Data segment –
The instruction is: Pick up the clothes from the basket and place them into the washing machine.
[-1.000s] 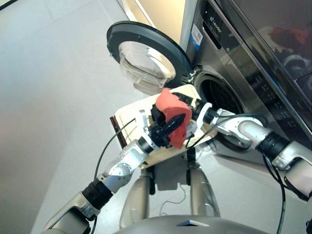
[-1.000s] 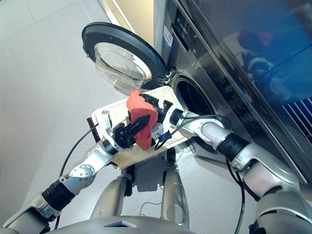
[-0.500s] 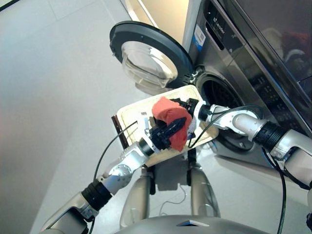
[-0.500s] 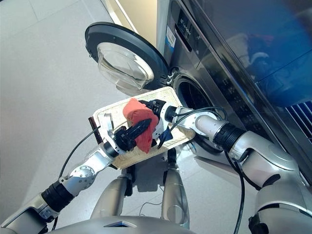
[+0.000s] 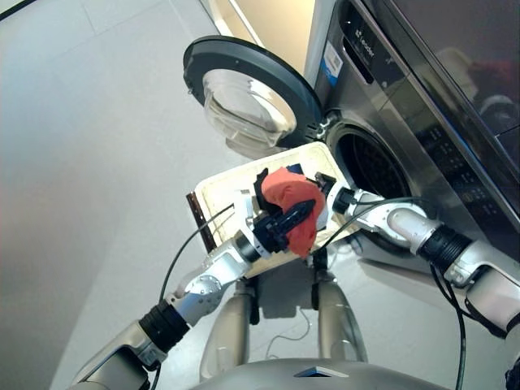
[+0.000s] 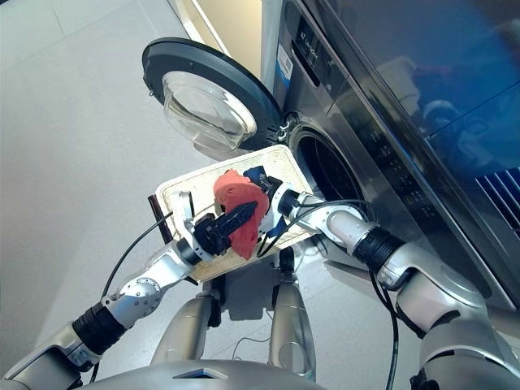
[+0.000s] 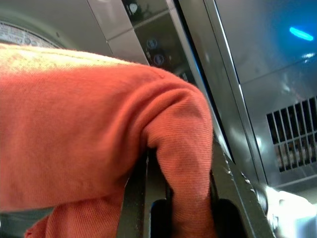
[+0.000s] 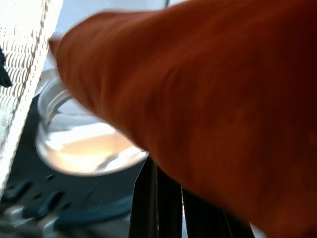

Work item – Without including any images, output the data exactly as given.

Task output –
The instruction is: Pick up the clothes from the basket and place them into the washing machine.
[-1.000s] 
[-1.000s] 
[-0.500s] 
[-0.500s] 
[+0.000s] 
[+0.000s] 
[+0.000s] 
[+0.000s] 

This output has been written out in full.